Izzy Scane

Personal information
- Height: 5 ft 7 in (170 cm)

Sport
- Position: Midfield / attack
- NCAA team: Northwestern Wildcats (2019–2024)
- WLL team: New York Charging

Medal record
Representing United States
Lacrosse sixes
World Games
| Gold medal – first place | 2025 Chengdu | Team |
Lacrosse
Under-19 World Lacrosse Championships
| Gold medal – first place | 2019 Peterborough | Team |

= Izzy Scane =

American lacrosse player

Isabelle Rae Scane is an American professional lacrosse player for the New York Charging of the Women's Lacrosse League (WLL). She played college lacrosse for the Northwestern Wildcats. She won the 2023 NCAA championship with Northwestern and twice received the Tewaaraton Award as the best player in the country. She broke the all-time NCAA Division I goals record in 2024.

==Early life==

Scane was raised in Clarkston, Michigan, the daughter of Joseph and Patricia Scane, and has three brothers. Her parents met at Grand Valley State University, where her father wrestled and her mother ran track. She started playing lacrosse in sixth grade after previously competing in gymnastics. She played club lacrosse for the Detroit Lacrosse Club and then Boston-based Mass Elite. She captained the varsity team at Cranbrook Kingswood, winning two state championships, and set the Michigan all-time high school points record, twice receiving All-American recognition.

==College career==

Scane started out in 2019 as a defender for the Northwestern Wildcats but was converted to attack after seven games. She was second on the team with 62 goals and 80 points, receiving Big Ten Conference Freshman of the Year honors. She was leading the team in goals as a sophomore when the season was suspended due to the COVID-19 pandemic. As a junior in 2021, she led the nation with 98 goals, receiving Big Ten Attacker of the Year and first-team All-American honors. She was named one of the five Tewaaraton finalists and broke the NCAA single-season record for goals per game, averaging 6.12 goals per game over Northwestern's 16-game season. She missed the 2022 season after tearing her right ACL, meniscus, and LCL during a scrimmage in November 2021.

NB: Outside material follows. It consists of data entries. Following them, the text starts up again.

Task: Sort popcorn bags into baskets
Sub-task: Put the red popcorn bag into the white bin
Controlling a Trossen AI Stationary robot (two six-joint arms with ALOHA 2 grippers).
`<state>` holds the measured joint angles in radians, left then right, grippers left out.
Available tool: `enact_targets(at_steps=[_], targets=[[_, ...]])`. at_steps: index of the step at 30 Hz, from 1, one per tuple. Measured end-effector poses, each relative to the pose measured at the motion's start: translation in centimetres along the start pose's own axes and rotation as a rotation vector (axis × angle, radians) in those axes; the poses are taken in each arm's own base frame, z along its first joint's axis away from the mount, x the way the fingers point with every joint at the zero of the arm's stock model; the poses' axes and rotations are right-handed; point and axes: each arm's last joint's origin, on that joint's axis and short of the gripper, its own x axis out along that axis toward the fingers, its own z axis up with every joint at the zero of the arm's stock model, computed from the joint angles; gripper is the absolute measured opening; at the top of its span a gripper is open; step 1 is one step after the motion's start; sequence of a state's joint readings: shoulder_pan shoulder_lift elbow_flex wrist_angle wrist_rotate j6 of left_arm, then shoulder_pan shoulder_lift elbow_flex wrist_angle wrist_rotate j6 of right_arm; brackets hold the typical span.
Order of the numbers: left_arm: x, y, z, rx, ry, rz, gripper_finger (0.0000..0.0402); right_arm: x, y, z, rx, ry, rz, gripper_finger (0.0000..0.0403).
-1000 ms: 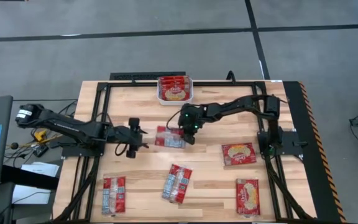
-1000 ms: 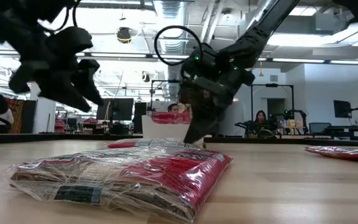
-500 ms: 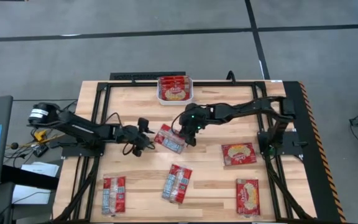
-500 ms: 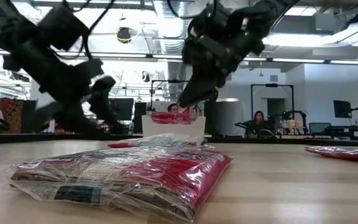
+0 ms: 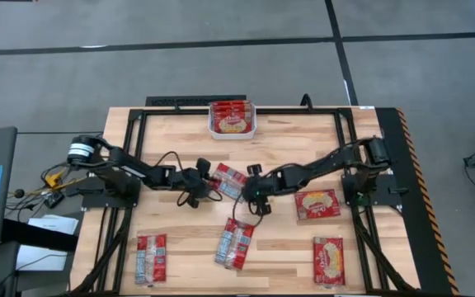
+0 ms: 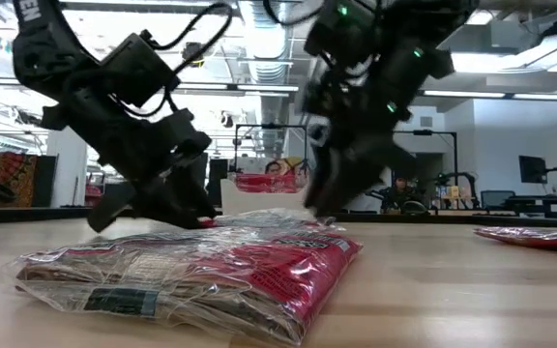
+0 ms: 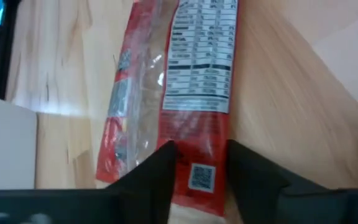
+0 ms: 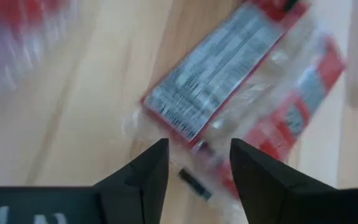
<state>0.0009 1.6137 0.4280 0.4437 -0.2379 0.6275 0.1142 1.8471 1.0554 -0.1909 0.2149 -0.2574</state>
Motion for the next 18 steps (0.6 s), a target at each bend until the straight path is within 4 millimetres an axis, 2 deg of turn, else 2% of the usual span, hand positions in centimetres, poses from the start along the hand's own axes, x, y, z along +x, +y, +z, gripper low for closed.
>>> enact_targets(at_steps=[5, 7, 12, 18], targets=[[1.2, -0.1, 0.0, -0.017, 0.02, -0.044, 0.0034, 1.4, 1.8, -0.8, -0.066, 0.109, -0.063, 0.0194], [1.4, 0.1, 0.2, -0.042, 0.018, -0.051, 0.001, 1.4, 2.3, -1.0, -0.078, 0.133, -0.093, 0.0194], [1.4, 0.9, 0.9, -0.128, 0.007, -0.041, 0.0003, 0.8, 2.6, -0.7, -0.021, 0.13, -0.213, 0.0192], [0.3, 2.7, 2.9, -0.235, -0.007, -0.033, 0.0, -2.5, 0.7, 0.3, 0.099, 0.078, -0.37, 0.0179]])
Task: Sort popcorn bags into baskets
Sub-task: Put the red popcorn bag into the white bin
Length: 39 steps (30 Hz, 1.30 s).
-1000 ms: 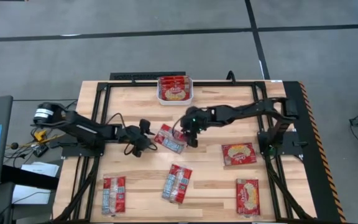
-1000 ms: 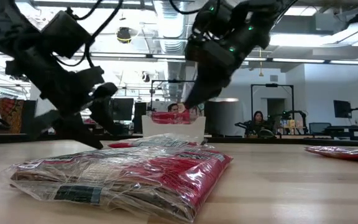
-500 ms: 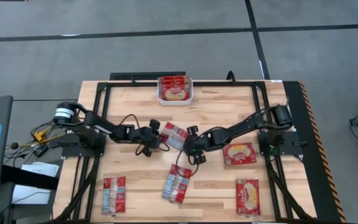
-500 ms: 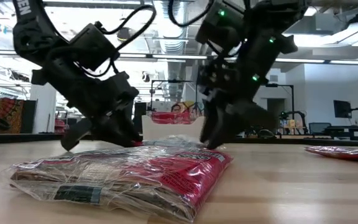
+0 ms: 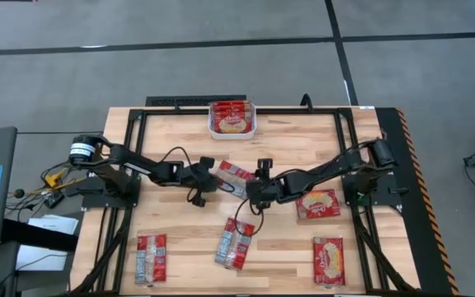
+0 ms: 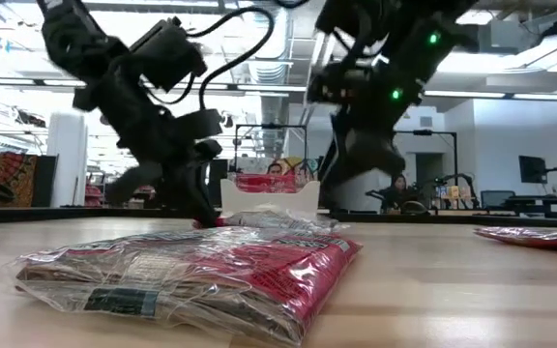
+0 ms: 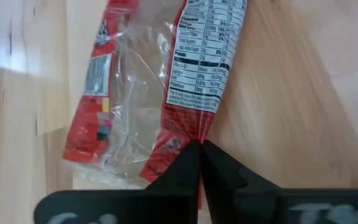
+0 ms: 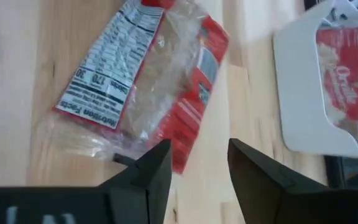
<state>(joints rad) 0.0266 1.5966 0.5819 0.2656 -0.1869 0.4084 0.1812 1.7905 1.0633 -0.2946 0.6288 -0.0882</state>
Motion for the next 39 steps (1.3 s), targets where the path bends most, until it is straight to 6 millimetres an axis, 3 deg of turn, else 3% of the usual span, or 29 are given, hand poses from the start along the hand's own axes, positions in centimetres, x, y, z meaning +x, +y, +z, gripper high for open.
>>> enact_targets(at_steps=[7, 15, 25, 30, 36, 39], targets=[[-2.4, 2.7, 3.4, -0.159, -0.03, 0.03, 0.0, -3.7, -3.1, 1.0, 0.157, -0.114, 0.081, 0.0174], [-4.0, 4.4, 5.2, -0.227, -0.073, 0.057, 0.0, -4.1, -3.5, 1.5, 0.254, -0.169, 0.223, 0.0194], [-3.9, 4.2, 4.2, -0.246, 0.056, 0.131, 0.0, 0.3, 0.9, 0.5, 0.061, -0.076, 0.351, 0.0206], [-3.9, 4.2, 4.0, -0.268, 0.072, 0.158, 0.0013, 2.9, 1.5, 0.1, 0.062, -0.057, 0.373, 0.0211], [-3.9, 4.3, 3.8, -0.294, 0.102, 0.198, 0.0058, 6.0, 1.5, -1.0, 0.121, 0.023, 0.377, 0.0222], [-3.9, 4.3, 3.5, -0.287, 0.133, 0.237, 0.0084, 7.0, 1.4, -1.5, 0.155, 0.063, 0.397, 0.0206]])
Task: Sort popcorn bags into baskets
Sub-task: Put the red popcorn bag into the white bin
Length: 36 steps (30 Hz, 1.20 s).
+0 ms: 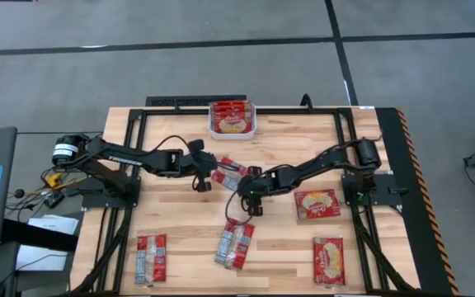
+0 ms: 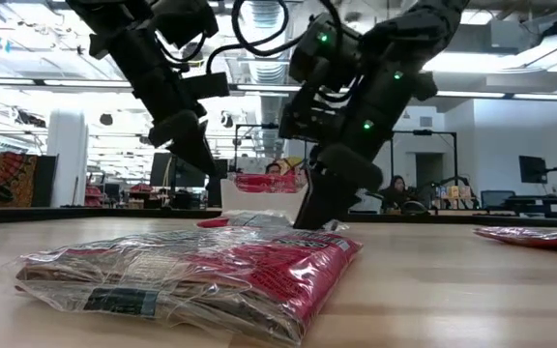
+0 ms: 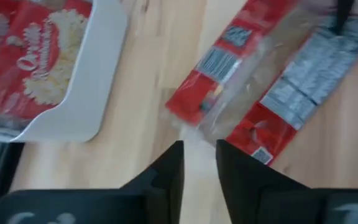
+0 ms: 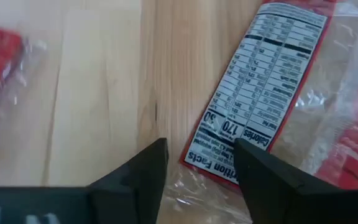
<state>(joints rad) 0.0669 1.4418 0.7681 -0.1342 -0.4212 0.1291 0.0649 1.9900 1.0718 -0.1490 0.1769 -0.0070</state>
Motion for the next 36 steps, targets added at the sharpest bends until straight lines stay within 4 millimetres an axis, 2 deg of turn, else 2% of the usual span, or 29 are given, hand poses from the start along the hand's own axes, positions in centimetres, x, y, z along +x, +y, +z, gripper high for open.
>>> enact_targets(at_steps=[2, 7, 8, 10, 14, 16, 19, 26, 32, 36], targets=[[0.0, 0.1, -0.1, 0.005, 0.014, 0.02, 0.01, 0.3, -0.2, -0.1, 0.005, 0.008, 0.003, 0.0171], [0.0, 0.1, -0.3, 0.004, 0.029, 0.034, 0.0132, 0.3, -0.6, -0.1, 0.016, 0.008, 0.053, 0.0028], [0.0, 0.1, -0.3, 0.005, 0.037, 0.034, 0.0136, 0.2, -0.7, -0.1, 0.019, 0.006, 0.056, 0.0017], [0.0, 0.1, -0.5, 0.005, 0.056, 0.032, 0.0144, -0.4, -0.9, 0.0, 0.023, 0.002, 0.048, 0.0016], [-0.1, 0.0, -1.1, 0.004, 0.108, 0.028, 0.0153, -2.8, -1.4, 0.4, 0.032, -0.019, 0.05, 0.0006], [-0.1, 0.0, -1.3, 0.013, 0.128, 0.023, 0.0155, -4.5, -1.7, 0.9, 0.042, -0.058, 0.067, 0.0005], [-0.1, -0.1, -1.4, 0.031, 0.134, 0.013, 0.0156, -8.2, -2.4, 2.2, 0.058, -0.167, 0.074, 0.0004], [-0.1, -0.1, -0.5, 0.075, 0.047, 0.018, 0.016, -13.9, -4.1, 2.6, 0.086, -0.287, 0.14, 0.0003], [0.0, -0.1, 1.1, 0.076, -0.157, -0.037, 0.0179, -16.1, -4.7, 2.4, 0.093, -0.324, 0.153, 0.0003], [0.1, -0.3, 1.3, 0.116, -0.233, -0.125, 0.0202, -16.5, -4.6, 2.4, 0.097, -0.328, 0.155, 0.0003]])
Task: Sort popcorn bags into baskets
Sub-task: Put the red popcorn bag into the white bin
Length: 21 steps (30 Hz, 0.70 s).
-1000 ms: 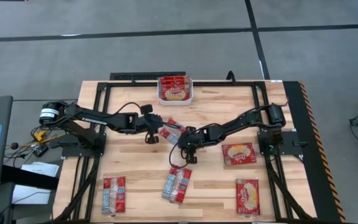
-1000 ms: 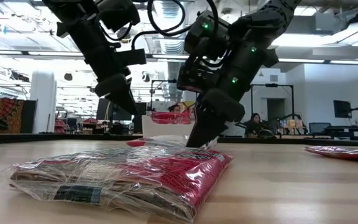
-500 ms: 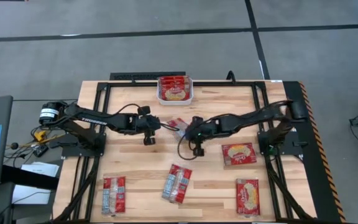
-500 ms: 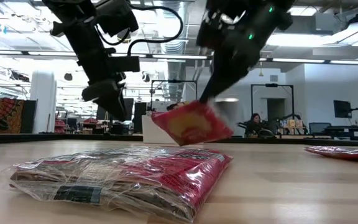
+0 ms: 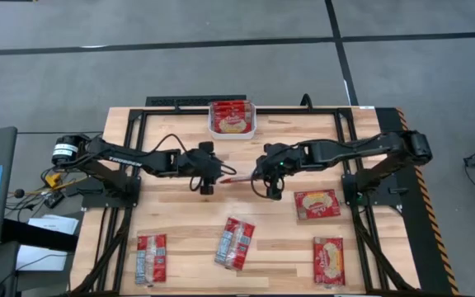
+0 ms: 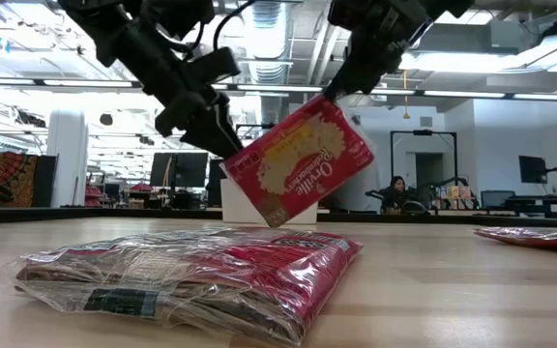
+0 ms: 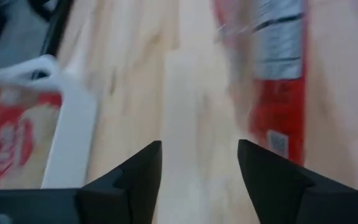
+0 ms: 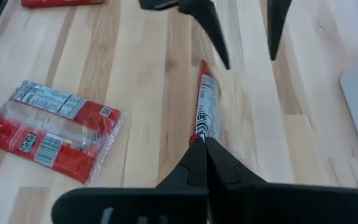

Scane led the nation with 99 goals when she returned and recorded a career-high 35 assists, receiving the Tewaaraton Award and the Honda Sports Award as the country's best college lacrosse player. She led Northwestern to their first NCAA championship since 2012, becoming the most valuable player of the 2023 NCAA tournament. During her final season in 2024, she passed Hannah Nielsen's program career points record of 398 and broke Charlotte North's NCAA Division I career goals record of 358. Scane ended the 2024 season with 88 goals, leading the nation, while also adding 21 assists. After the season, she once again won the Tewaaraton Award, making her the 6th women's player to ever win the award back-to-back. Scane additionally repeated in winning the Honda Sports Award. Over her six-year NCAA career, Scane finished with 376 goals and 483 points in 84 games.

==International career==

Scane tried out for the United States national under-19 team in 2018 but was cut by her future Northwestern coach Kelly Amonte Hiller. Following her freshman season, she was called up to play at the Under-19 World Lacrosse Championships in 2019, scoring three goals to help beat Canada in the final and being named player of the match. She led the team with 21 goals (tied with Caitlyn Wurzburger) and was one of five Americans named to the All-World team.